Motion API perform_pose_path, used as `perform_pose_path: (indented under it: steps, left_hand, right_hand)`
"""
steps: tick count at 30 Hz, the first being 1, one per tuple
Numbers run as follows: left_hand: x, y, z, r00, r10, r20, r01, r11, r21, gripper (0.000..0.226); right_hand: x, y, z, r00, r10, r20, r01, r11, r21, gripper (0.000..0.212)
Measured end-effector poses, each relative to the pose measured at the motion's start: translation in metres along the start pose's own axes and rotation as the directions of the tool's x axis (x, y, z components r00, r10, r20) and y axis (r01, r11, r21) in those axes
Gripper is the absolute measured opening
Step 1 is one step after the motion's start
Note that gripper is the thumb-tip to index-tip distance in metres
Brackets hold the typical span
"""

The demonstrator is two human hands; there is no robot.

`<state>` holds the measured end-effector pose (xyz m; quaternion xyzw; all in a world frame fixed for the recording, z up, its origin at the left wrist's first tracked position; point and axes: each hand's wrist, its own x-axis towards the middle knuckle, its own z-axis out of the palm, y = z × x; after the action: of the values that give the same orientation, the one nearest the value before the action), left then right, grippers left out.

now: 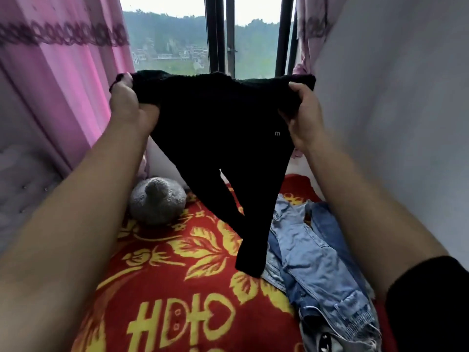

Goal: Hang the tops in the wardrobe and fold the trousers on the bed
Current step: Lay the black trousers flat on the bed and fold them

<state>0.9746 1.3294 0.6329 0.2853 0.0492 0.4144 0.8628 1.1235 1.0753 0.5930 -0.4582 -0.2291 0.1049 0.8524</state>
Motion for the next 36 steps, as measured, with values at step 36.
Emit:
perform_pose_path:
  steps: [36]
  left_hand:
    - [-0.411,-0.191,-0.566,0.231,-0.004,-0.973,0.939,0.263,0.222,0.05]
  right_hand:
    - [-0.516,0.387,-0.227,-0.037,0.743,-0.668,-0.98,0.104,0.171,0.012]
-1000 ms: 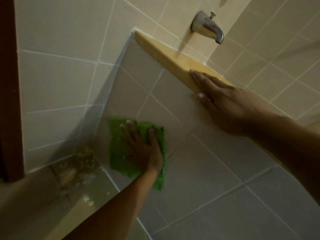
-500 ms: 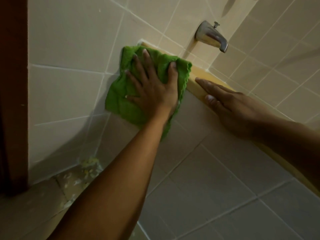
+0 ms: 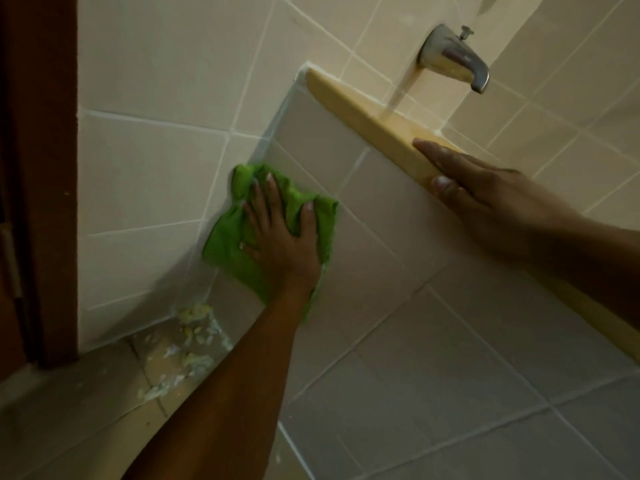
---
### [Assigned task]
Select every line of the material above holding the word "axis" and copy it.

### [Answer space]
Measured end-effector poses, each relative to the pose measured at the motion's start: translation in metres along the start pose's own axes and rotation as the directions of the tool's x axis (x, y, z components r00, r10, r20) and y axis (r01, r11, r21) in those axes
`<state>` holds the measured end-effector pose (xyz m; quaternion xyzw; all in a world frame fixed for the recording, z up, its origin at the left wrist's first tracked position; point and axes: each hand's wrist, its own x-axis towards the middle knuckle, its own z-axis out of the palm, y = z × x; after the action: of the values that give the same orientation, the one nearest the value before the action), left then right, grippers left out.

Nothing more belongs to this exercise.